What needs to be done:
Present the following data again exactly as it is shown.

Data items
· · ·

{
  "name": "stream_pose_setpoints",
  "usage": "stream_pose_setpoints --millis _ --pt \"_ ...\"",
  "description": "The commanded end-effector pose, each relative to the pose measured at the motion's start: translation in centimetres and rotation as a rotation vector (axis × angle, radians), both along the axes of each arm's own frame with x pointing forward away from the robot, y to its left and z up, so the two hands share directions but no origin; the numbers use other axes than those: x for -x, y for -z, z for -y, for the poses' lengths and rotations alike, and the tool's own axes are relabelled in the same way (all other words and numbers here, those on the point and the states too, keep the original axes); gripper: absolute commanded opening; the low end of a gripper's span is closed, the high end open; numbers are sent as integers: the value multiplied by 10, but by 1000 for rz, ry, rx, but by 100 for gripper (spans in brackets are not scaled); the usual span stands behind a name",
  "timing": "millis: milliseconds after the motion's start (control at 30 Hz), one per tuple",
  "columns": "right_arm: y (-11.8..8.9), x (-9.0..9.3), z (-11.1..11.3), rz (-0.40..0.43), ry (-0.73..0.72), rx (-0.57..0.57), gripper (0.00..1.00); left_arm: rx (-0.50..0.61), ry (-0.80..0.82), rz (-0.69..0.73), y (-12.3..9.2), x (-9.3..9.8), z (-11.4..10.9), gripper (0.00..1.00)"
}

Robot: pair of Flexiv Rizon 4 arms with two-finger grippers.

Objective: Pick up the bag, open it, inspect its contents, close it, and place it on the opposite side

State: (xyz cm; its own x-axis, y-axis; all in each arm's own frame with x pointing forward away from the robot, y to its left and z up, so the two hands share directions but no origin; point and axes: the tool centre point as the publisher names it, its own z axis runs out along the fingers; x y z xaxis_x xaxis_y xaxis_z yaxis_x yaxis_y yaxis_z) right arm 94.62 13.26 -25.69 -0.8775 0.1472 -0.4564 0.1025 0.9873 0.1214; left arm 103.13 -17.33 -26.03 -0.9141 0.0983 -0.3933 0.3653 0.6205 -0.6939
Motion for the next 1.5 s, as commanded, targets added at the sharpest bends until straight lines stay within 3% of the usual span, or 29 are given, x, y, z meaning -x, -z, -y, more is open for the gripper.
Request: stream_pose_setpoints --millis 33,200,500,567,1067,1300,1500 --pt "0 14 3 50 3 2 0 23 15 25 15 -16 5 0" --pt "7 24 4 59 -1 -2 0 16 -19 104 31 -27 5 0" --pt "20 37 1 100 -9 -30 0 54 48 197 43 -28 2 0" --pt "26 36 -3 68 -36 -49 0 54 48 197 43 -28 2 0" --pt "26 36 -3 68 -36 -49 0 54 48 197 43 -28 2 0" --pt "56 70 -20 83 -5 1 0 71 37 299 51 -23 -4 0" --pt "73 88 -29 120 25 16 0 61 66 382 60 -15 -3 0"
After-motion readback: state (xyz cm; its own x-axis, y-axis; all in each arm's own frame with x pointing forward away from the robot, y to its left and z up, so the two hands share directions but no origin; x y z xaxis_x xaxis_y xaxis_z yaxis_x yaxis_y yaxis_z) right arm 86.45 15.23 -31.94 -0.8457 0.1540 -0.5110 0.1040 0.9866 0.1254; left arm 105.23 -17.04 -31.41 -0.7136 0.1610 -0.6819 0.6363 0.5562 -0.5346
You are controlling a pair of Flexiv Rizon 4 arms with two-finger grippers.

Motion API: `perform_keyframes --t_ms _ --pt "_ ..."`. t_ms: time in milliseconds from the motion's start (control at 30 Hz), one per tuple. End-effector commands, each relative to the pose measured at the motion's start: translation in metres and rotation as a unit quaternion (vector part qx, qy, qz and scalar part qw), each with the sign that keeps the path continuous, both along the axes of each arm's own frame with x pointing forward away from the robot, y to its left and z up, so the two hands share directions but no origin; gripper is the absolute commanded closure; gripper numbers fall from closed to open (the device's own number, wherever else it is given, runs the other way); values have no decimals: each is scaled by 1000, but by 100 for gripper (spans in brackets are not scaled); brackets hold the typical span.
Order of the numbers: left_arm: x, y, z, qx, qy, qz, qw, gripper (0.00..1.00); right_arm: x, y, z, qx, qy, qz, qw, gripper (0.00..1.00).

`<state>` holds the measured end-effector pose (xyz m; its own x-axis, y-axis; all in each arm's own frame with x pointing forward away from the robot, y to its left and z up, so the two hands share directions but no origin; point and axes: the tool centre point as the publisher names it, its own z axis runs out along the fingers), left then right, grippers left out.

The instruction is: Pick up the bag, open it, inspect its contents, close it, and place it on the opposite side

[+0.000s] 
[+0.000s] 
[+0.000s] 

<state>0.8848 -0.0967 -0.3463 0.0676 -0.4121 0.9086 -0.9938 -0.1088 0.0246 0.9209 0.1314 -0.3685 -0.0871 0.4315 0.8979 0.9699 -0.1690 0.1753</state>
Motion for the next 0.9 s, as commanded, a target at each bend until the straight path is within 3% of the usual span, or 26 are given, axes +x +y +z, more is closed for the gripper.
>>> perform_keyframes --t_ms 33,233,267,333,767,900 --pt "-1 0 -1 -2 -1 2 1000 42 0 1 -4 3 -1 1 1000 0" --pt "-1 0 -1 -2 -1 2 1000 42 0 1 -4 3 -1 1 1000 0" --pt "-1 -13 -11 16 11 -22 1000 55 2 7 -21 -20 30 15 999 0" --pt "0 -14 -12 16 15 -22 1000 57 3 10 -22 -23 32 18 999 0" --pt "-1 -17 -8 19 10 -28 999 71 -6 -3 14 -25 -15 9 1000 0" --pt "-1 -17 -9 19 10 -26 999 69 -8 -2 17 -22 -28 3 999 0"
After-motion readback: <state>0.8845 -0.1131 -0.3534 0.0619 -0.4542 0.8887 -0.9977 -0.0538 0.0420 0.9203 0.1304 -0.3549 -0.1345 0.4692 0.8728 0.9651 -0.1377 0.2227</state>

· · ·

Solution to this task:
{
  "name": "stream_pose_setpoints",
  "usage": "stream_pose_setpoints --millis _ --pt \"_ ...\"",
  "description": "The commanded end-effector pose, each relative to the pose measured at the motion's start: translation in centimetres and rotation as a rotation vector (axis × angle, radians), both along the axes of each arm's own frame with x pointing forward away from the robot, y to its left and z up, so the two hands share directions but no origin; the numbers use other axes than those: x for -x, y for -z, z for -y, for the poses' lengths and rotations alike, and the tool's own axes are relabelled in the same way (all other words and numbers here, those on the point and the states too, keep the original axes); gripper: absolute commanded opening; the low end of a gripper's span is closed, the high end open; numbers are sent as integers: the value multiplied by 10, but by 1000 for rz, ry, rx, but by 100 for gripper (spans in brackets are not scaled); the usual span stands behind a name",
  "timing": "millis: milliseconds after the motion's start (control at 30 Hz), one per tuple",
  "columns": "right_arm: y (-11.8..8.9), x (-9.0..9.3), z (-11.1..11.3), rz (-0.40..0.43), ry (-0.73..0.72), rx (-0.57..0.57), gripper (0.00..1.00); left_arm: rx (-0.50..0.61), ry (-0.80..0.82), rz (-0.69..0.73), y (-12.3..9.2), x (-9.3..9.8), z (-11.4..10.9), gripper (0.00..1.00)"
}

Robot: pair of Flexiv Rizon 4 arms with two-finger grippers.

Objective: Pick up the bag, open it, inspect its contents, close it, and place it on the opposite side

State: (xyz cm; its own x-axis, y-axis; all in each arm's own frame with x pointing forward away from the robot, y to its left and z up, so the two hands share directions but no origin; point and axes: the tool centre point as the publisher names it, its own z axis runs out along the fingers; x y z xaxis_x xaxis_y xaxis_z yaxis_x yaxis_y yaxis_z) right arm 94.62 13.26 -25.69 -0.8775 0.1472 -0.4564 0.1025 0.9873 0.1214; left arm 103.13 -17.33 -26.03 -0.9141 0.0983 -0.3933 0.3653 0.6205 -0.6939
Motion for the next 1.5 s, as commanded, targets added at the sharpest bends until straight lines stay within 3% of the usual span, or 29 are given, x, y, z meaning -x, -z, -y, more is open for the gripper.
Request: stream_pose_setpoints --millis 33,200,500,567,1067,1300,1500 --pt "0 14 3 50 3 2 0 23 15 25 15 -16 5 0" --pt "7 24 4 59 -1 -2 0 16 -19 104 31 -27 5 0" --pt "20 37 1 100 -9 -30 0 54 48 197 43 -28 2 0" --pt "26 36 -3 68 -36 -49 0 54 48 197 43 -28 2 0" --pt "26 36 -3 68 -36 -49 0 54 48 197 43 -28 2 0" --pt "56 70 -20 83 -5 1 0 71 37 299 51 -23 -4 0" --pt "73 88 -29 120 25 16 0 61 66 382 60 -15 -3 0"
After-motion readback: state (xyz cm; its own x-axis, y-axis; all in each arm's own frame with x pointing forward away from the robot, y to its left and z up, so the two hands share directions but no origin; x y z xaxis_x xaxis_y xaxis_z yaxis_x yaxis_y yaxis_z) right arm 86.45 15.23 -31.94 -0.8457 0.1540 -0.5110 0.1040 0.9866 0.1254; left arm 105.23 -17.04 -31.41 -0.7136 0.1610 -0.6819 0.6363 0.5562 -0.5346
You are controlling a pair of Flexiv Rizon 4 arms with two-finger grippers.

Motion API: `perform_keyframes --t_ms _ --pt "_ ..."`. t_ms: time in milliseconds from the motion's start (control at 30 Hz), one per tuple. End-effector commands, each relative to the pose measured at the motion's start: translation in metres and rotation as a unit quaternion (vector part qx, qy, qz and scalar part qw), each with the sign that keeps the path continuous, both along the axes of each arm's own frame with x pointing forward away from the robot, y to its left and z up, so the two hands share directions but no origin; gripper is the absolute commanded closure; gripper numbers fall from closed to open (the device's own number, wherever else it is given, runs the other way); values have no decimals: each is scaled by 1000, but by 100 for gripper (spans in brackets are not scaled); brackets hold the typical span.
Order of the numbers: left_arm: x, y, z, qx, qy, qz, qw, gripper (0.00..1.00); right_arm: x, y, z, qx, qy, qz, qw, gripper (0.00..1.00).

`<state>` holds the measured end-effector pose (xyz m; its own x-axis, y-axis; all in each arm's own frame with x pointing forward away from the robot, y to its left and z up, so the two hands share directions but no origin; point and axes: the tool centre point as the publisher names it, its own z axis runs out along the fingers), left then right, grippers left out.

The instruction is: Pick up the bag, open it, inspect its contents, close it, and place it on the opposite side

[+0.000s] 
[+0.000s] 
[+0.000s] 

<state>0.8848 -0.0967 -0.3463 0.0676 -0.4121 0.9086 -0.9938 -0.1088 0.0246 0.9209 0.1314 -0.3685 -0.0871 0.4315 0.8979 0.9699 -0.1690 0.1753</state>
Motion for the next 0.9 s, as commanded, a target at each bend until the straight path is within 3% of the usual span, or 26 are given, axes +x +y +z, more is closed for the gripper.
>>> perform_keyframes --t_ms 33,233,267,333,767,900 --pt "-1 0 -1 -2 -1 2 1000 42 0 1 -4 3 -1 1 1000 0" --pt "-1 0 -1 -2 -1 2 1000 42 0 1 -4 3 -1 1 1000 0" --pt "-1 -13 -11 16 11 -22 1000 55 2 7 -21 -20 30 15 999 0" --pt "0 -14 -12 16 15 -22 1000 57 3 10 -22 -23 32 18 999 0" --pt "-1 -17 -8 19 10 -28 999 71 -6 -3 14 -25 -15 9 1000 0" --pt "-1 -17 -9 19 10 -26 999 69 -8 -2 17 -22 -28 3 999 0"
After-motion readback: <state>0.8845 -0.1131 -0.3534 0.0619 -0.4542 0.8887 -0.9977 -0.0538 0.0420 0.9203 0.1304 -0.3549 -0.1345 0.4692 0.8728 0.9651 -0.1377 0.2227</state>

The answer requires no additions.